🤖 AI Summary
Traditional CTI approaches rely on volatile low-level indicators (e.g., domains, IPs), rendering them insufficiently robust for attributing disinformation campaigns amid rapid infrastructure churn and limiting cross-platform adaptability. To address this, we propose a novel CTI framework specifically designed for disinformation analysis: first, replacing infrastructure-centric indicators with concept-level semantic structures—such as narrative patterns and entity relationships—as stable, interpretable CTI primitives; second, introducing FakeCTI, the first publicly available dataset linking fake news instances, disinformation campaigns, and threat actors; third, integrating fine-tuned large language models (LLMs) with classical NLP techniques to enable semantic-driven concept extraction, contextual modeling, and multi-source attribution. Experiments demonstrate substantial improvements in indicator persistence, cross-platform transferability, and spatiotemporal attribution capability—advancing CTI from ephemeral infrastructure traces to durable, semantics-grounded intelligence.
📝 Abstract
The swift spread of fake news and disinformation campaigns poses a significant threat to public trust, political stability, and cybersecurity.
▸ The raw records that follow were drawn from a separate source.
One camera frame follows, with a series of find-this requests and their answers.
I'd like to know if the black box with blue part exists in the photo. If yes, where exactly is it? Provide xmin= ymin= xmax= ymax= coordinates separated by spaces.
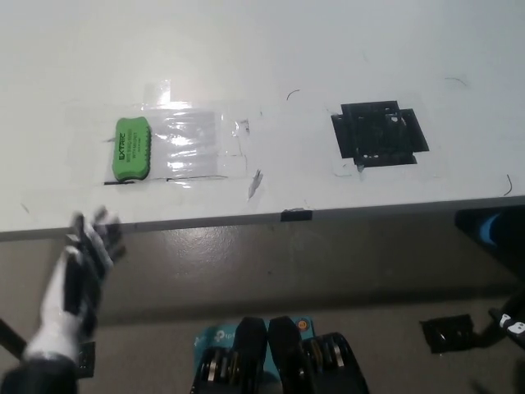
xmin=454 ymin=208 xmax=525 ymax=252

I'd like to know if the clear taped plastic sheet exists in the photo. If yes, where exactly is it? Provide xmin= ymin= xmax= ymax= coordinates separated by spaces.
xmin=66 ymin=80 xmax=252 ymax=188

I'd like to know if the black tape square patch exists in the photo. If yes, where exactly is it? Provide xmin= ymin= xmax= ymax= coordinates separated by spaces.
xmin=330 ymin=98 xmax=430 ymax=168

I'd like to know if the green whiteboard eraser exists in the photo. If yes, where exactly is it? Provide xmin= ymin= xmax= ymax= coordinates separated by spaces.
xmin=110 ymin=117 xmax=154 ymax=184

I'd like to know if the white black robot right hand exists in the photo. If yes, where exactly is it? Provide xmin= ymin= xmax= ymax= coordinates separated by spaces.
xmin=488 ymin=306 xmax=525 ymax=350

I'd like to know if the small black tape strip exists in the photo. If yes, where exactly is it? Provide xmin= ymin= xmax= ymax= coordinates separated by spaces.
xmin=281 ymin=208 xmax=313 ymax=223

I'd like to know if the black floor tape patch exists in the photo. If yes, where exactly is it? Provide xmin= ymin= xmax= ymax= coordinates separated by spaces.
xmin=418 ymin=314 xmax=479 ymax=355
xmin=76 ymin=342 xmax=97 ymax=379

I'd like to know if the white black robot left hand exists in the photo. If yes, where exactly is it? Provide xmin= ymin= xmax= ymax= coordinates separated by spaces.
xmin=22 ymin=207 xmax=125 ymax=364

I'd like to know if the black table leg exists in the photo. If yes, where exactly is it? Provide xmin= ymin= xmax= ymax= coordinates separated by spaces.
xmin=471 ymin=282 xmax=525 ymax=350
xmin=0 ymin=318 xmax=29 ymax=363

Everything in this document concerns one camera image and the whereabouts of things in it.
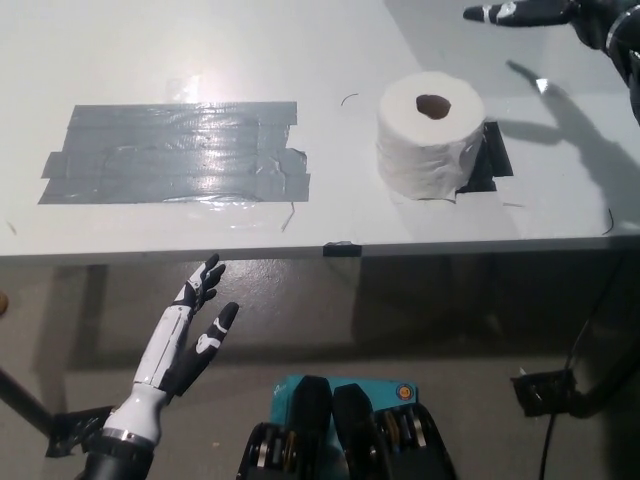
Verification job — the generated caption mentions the white toilet paper roll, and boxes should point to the white toilet paper roll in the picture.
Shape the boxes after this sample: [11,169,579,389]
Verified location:
[374,70,487,202]

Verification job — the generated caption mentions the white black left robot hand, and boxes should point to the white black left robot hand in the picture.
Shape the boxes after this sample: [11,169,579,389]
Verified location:
[102,253,240,445]

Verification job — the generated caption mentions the black teal robot torso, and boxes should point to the black teal robot torso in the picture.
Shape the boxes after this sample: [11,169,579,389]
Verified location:
[238,374,456,480]

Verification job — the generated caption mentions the grey duct tape patch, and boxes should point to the grey duct tape patch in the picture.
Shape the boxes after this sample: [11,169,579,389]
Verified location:
[37,101,312,205]

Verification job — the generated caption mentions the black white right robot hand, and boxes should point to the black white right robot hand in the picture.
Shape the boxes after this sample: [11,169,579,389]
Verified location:
[462,0,624,51]

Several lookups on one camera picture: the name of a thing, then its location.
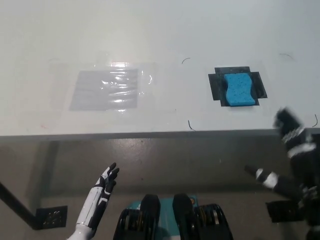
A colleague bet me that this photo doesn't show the robot lower body legs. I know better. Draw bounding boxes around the robot lower body legs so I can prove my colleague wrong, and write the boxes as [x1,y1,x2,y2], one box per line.
[112,193,235,240]

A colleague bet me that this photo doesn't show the clear plastic sheet patch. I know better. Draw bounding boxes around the clear plastic sheet patch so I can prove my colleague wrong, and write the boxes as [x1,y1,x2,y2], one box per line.
[69,68,139,112]

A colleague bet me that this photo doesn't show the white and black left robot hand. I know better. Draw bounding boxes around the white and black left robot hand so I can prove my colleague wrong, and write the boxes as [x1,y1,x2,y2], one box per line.
[75,162,121,229]

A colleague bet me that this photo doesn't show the black table leg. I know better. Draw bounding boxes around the black table leg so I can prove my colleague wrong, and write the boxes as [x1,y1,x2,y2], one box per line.
[0,181,42,230]

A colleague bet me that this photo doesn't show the blue wavy sponge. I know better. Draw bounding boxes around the blue wavy sponge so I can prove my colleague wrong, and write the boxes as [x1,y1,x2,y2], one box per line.
[223,72,256,107]

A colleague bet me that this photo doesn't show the black tape marked spot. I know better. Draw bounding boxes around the black tape marked spot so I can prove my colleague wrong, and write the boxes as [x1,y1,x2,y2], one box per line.
[207,66,268,108]

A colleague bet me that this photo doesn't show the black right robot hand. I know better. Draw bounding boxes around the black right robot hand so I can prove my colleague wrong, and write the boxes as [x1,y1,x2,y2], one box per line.
[244,106,320,224]

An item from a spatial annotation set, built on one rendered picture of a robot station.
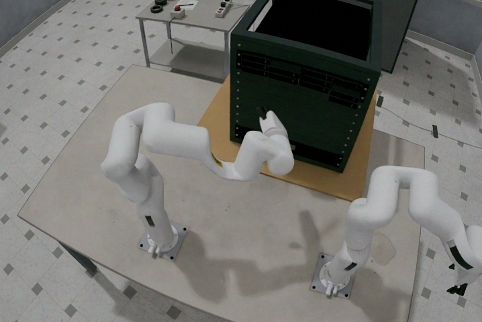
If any tan flat board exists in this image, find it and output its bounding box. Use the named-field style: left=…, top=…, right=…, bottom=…
left=197, top=74, right=377, bottom=202

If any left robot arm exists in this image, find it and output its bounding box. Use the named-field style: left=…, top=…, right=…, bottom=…
left=101, top=103, right=294, bottom=254

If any dark green open box frame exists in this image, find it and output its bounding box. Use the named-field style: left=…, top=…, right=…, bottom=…
left=230, top=0, right=382, bottom=173

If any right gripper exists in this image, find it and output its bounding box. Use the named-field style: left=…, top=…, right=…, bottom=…
left=447, top=264, right=481, bottom=296

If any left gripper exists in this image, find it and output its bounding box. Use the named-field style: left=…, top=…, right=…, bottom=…
left=256, top=103, right=287, bottom=135

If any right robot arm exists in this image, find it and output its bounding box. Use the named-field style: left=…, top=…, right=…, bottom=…
left=320, top=166, right=482, bottom=296

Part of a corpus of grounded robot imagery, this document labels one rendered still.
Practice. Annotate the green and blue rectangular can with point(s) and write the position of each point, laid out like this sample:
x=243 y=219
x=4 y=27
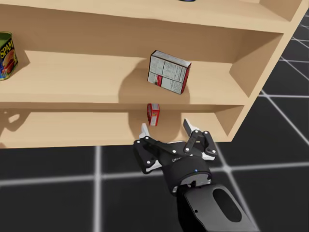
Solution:
x=7 y=58

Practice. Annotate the red and white carton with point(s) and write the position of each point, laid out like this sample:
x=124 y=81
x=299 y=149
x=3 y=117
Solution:
x=167 y=72

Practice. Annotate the blue flat can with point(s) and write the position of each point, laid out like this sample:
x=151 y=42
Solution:
x=187 y=0

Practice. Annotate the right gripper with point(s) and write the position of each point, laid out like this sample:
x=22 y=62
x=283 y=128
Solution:
x=183 y=169

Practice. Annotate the pale wooden shelf unit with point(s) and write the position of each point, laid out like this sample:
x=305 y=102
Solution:
x=72 y=72

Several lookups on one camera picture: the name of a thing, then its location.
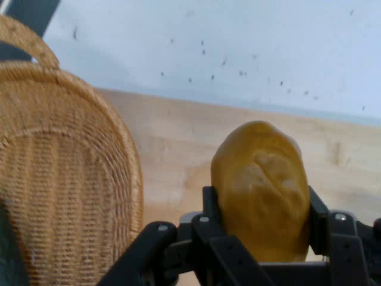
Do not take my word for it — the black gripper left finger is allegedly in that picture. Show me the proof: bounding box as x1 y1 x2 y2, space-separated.
97 185 275 286

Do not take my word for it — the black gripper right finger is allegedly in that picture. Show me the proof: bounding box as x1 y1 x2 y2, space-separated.
307 185 381 286

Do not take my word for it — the mustard yellow bell pepper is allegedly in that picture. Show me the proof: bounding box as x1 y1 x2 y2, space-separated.
210 120 311 263

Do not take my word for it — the wooden cutting board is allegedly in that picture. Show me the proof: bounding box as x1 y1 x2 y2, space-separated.
91 87 381 286

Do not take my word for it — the dark green cucumber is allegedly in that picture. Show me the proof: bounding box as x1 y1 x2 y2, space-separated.
0 200 31 286

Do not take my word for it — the oval wicker basket with handle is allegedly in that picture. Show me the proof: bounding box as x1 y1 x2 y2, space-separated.
0 14 145 286

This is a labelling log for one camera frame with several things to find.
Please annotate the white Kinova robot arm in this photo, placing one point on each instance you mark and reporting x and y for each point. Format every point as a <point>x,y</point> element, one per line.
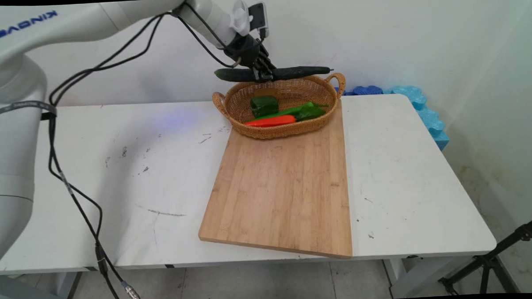
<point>22,144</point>

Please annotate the green bell pepper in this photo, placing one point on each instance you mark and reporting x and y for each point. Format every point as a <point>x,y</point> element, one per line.
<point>264,106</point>

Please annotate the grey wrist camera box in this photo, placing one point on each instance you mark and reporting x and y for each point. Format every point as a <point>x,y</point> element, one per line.
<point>258,18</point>

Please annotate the wooden bamboo cutting board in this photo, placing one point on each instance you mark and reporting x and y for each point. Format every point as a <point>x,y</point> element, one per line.
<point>285,188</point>

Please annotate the black tripod stand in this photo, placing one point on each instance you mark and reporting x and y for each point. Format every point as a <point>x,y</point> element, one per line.
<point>486,261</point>

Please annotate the long green chili pepper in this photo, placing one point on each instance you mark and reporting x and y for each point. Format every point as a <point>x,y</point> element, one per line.
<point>306,111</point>

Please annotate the light blue foam mat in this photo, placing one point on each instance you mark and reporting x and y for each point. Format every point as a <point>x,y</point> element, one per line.
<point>428,117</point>

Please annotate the white table leg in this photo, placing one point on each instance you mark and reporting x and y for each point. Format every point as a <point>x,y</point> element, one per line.
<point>27,295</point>
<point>403,279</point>

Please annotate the dark green cucumber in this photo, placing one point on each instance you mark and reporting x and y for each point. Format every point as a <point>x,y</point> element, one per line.
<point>298,71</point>

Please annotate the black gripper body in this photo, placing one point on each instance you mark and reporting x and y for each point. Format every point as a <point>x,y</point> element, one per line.
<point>247,48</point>

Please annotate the red chili pepper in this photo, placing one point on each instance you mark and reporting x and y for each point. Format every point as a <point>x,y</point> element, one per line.
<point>271,121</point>

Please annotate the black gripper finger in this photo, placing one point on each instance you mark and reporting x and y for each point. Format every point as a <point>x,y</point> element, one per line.
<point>259,73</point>
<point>269,66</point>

Traditional Cyber Threat Intelligence (CTI) approaches, which rely on low-level indicators such as domain names and social media handles, are easily evaded by adversaries who frequently modify their online infrastructure. To address these limitations, we introduce a novel CTI framework that focuses on high-level, semantic indicators derived from recurrent narratives and relationships of disinformation campaigns. Our approach extracts structured CTI indicators from unstructured disinformation content, capturing key entities and their contextual dependencies within fake news using Large Language Models (LLMs). We further introduce FakeCTI, the first dataset that systematically links fake news to disinformation campaigns and threat actors. To evaluate the effectiveness of our CTI framework, we analyze multiple fake news attribution techniques, spanning from traditional Natural Language Processing (NLP) to fine-tuned LLMs. This work shifts the focus from low-level artifacts to persistent conceptual structures, establishing a scalable and adaptive approach to tracking and countering disinformation campaigns.